为了不让陆文苓继续为往事伤心,颜稚便转移话题道:“怎么没听你说起陆文芷,她现在怎么样了?”
“陆之祥现在每天沉溺于美色之中,加上对钱氏的失望,转而对陆文芷也不怎么关心了。”
陆文芷几乎是每天把自己关在屋子里,对外界的事情不管不问,很难让人相信她就是以前那个对陆文苓分外刻薄的人。
“说到底,她也是钱氏追求地位利益的牺牲品,从小就被灌输着不正确的三观。”陆文苓只感觉陆文芷非常悲哀。
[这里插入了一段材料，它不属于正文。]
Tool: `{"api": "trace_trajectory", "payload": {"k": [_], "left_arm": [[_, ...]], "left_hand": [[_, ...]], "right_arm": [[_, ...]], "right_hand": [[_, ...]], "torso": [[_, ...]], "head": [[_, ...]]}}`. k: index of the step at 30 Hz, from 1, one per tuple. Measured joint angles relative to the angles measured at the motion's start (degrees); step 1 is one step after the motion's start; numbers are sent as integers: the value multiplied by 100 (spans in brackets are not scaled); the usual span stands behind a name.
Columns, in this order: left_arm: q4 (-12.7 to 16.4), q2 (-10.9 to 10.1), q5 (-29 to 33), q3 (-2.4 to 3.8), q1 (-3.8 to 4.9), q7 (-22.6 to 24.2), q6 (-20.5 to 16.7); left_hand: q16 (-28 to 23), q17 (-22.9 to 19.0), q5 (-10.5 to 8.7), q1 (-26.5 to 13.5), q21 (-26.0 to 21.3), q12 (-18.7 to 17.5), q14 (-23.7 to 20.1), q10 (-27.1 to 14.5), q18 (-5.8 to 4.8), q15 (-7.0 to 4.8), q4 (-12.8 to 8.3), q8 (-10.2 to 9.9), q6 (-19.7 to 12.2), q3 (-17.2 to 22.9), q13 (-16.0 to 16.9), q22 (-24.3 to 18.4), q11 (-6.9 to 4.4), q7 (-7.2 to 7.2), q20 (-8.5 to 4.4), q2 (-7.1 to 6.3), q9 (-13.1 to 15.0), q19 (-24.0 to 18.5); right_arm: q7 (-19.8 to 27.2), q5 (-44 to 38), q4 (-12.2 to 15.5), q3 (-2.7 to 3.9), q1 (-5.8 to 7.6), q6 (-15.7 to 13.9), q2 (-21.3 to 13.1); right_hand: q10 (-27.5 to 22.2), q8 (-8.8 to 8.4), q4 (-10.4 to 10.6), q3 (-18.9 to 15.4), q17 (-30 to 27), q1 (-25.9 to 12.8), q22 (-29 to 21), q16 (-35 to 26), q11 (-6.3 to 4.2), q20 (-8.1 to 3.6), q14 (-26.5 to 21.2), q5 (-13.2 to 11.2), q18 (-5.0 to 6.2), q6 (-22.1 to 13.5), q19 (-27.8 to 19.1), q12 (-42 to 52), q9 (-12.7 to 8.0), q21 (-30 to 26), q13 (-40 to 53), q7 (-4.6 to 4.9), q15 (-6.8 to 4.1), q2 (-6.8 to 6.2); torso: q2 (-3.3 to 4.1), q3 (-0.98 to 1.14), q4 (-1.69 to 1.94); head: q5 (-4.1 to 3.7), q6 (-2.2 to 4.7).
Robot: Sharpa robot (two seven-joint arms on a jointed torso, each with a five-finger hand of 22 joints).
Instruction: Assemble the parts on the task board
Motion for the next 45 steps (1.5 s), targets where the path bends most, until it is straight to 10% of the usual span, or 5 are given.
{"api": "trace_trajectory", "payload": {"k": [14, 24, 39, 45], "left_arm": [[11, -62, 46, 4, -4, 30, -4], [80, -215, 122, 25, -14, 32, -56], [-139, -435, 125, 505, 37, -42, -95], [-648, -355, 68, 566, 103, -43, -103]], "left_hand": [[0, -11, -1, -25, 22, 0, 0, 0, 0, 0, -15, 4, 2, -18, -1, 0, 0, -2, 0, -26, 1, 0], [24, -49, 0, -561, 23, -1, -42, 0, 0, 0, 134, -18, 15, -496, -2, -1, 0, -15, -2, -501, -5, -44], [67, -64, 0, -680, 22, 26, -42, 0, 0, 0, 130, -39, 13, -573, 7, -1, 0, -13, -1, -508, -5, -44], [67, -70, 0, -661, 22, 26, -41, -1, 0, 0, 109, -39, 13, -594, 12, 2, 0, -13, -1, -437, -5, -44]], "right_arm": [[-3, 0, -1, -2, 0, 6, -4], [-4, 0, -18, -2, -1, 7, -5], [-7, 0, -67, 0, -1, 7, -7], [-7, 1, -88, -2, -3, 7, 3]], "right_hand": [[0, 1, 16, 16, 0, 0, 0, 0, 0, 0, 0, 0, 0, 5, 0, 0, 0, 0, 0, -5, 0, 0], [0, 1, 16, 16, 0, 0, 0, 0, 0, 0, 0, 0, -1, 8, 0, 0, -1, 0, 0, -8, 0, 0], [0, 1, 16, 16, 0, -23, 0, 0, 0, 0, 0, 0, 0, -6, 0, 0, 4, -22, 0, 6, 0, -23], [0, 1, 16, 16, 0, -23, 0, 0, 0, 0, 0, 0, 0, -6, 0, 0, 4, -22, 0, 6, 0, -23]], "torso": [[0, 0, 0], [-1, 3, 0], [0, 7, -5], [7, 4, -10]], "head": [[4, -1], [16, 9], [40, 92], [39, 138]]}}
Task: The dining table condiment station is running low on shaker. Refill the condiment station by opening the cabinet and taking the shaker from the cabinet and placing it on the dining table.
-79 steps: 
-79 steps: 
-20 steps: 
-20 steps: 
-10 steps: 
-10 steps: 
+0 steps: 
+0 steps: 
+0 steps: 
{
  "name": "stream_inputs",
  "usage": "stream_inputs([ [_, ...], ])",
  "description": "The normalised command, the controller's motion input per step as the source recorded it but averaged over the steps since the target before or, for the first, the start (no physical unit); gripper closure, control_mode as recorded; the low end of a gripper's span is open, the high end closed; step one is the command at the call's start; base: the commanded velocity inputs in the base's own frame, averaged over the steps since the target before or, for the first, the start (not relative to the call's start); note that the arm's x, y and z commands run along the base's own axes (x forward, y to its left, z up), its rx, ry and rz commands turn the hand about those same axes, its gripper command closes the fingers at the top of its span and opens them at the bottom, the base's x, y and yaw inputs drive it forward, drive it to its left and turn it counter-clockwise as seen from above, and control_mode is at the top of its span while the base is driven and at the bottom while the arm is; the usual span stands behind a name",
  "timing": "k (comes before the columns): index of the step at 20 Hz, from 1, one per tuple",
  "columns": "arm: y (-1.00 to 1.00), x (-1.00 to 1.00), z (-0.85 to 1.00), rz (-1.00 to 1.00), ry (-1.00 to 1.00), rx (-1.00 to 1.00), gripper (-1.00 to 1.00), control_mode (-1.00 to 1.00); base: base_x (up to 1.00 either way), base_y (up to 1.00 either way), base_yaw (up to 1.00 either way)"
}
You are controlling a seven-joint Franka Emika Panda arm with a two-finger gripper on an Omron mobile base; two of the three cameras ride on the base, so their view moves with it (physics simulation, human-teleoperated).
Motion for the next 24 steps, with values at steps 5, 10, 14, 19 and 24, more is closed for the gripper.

颜稚对此不予评价,毕竟她不是当事人,不清楚陆文苓与陆文芷之间的事情。
之后,陆文苓跟颜稚说了陆文芷是怎么害得她的亲事告吹的。
颜稚听了内心十分为陆文苓打抱不平,但看着陆文苓本人毫不在乎的样子便也就没说太多。
颜稚觉得现在的陆文苓在她看来比之前鲜活多了。她认为光是嘴上说心疼陆文苓是没用的,要真正做出实事,把钱氏做的恶告知天下才是对她眼前这个鲜活的有血有肉有感情的陆文苓最好的帮助。